My advisors were Matthieu Geist and Yann Guermeur. I worked under the close supervision of Olivier Pietquin. I was a part of the MaLIS and ABC research teams. The funding came from Région Lorraine through Supélec Metz. All of whom I deeply thank.

After tying some loose ends (e.g. providing a clean and nice implementation of the algorithms I developped), I intend to flee academia to the land of the industry, to help put all the wonders I learned to good, actual use.

Main publications

SCIRL

SCIRL is an efficient algorithm (both in terms of computation time and data needs) that solves the IRL problem with only data from the expert (up to the use of some heuristics). To the best of my knowledge, it is the first published algorithm to do so. Others needs at least non expert data, if not access to the whole model.

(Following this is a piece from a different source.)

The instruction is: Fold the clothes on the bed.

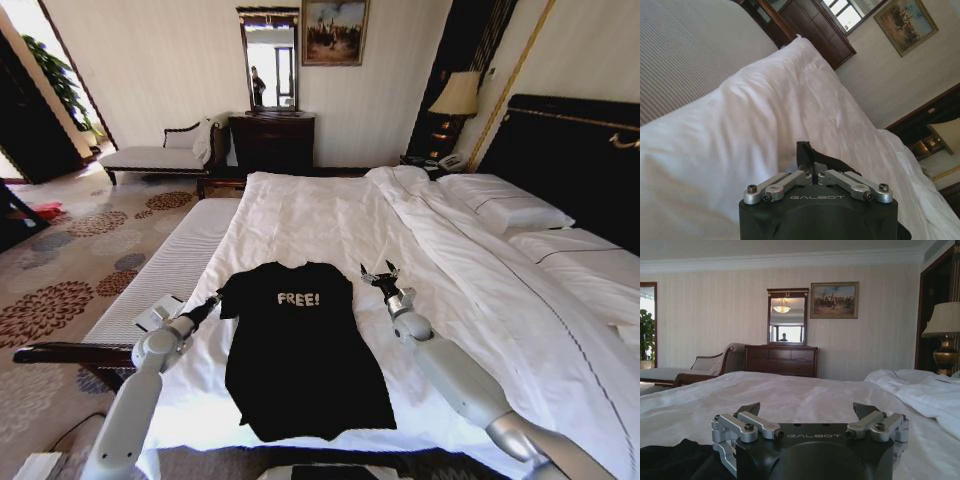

Edouard Klein, Matthieu Geist, Bilal PIOT, and Olivier Pietquin. Inverse Reinforcement Learning through Structured Classification. In Advances in Neural Information Processing Systems (NIPS 2012), Lake Tahoe (NV, USA), December 2012.
This paper adresses the inverse reinforcement learning (IRL) problem, that is inferring a reward for which a demonstrated expert behavior is optimal. We introduce a new algorithm, SCIRL, whose principle is to use the so-called feature expectation of the expert as the parameterization of the score function of a multi-class classifier. This approach produces a reward function for which the expert policy is provably near-optimal. Contrary to most of existing IRL algorithms, SCIRL does not require solving the direct RL problem. Moreover, with an appropriate heuristic, it can succeed with only trajectories sampled according to the expert behavior. This is illustrated on a car driving simulator.
		    @inproceedings{klein2012structured,
		    author = {Edouard Klein and Matthieu Geist and Bilal PIOT and Olivier Pietquin},
		    title = {{Inverse Reinforcement Learning through Structured Classification}},
		    year = {2012},
		    booktitle = {{Advances in Neural Information Processing Systems (NIPS 2012)}},
		    month = {December},
		    address = {Lake Tahoe (NV, USA)},
		    url = {http://rdklein.fr/research/papers/klein2012stuctured.pdf}
		    }
		  

CSI

CSI is another efficient IRL algorithm. It possesses the same capabilities as SCIRL but is slighlty easier to implement. The theoretical bound is more standard.

Edouard Klein, Bilal PIOT, Matthieu Geist, and Olivier Pietquin. A cascaded supervised learning approach to inverse reinforcement learning. In Proceedings of the European Conference on Machine Learning and Principles and Practice of Knowledge Discovery in Databases (ECML/PKDD 2013), Prague (Czech Republic), September 2013.
This paper considers the Inverse Reinforcement Learning (IRL) problem, that is inferring a reward function for which a demonstrated expert policy is optimal. We propose to break the IRL problem down into two generic Supervised Learning steps: this is the Cascaded Supervised IRL (CSI) approach. A classification step that defines a score function is followed by a regression step providing a reward function. A theoretical analysis shows that the demonstrated expert policy is near-optimal for the computed reward function. Not needing to repeatedly solve a Markov Decision Process (MDP) and the ability to leverage existing techniques for classification and regression are two important advantages of the CSI approach. It is furthermore empirically demonstrated to compare positively to state-of-the-art approaches when using only transitions sampled according to the expert policy, up to the use of some heuristics. This is exemplified on two classical benchmarks (the mountain car problem and a highway driving simulator).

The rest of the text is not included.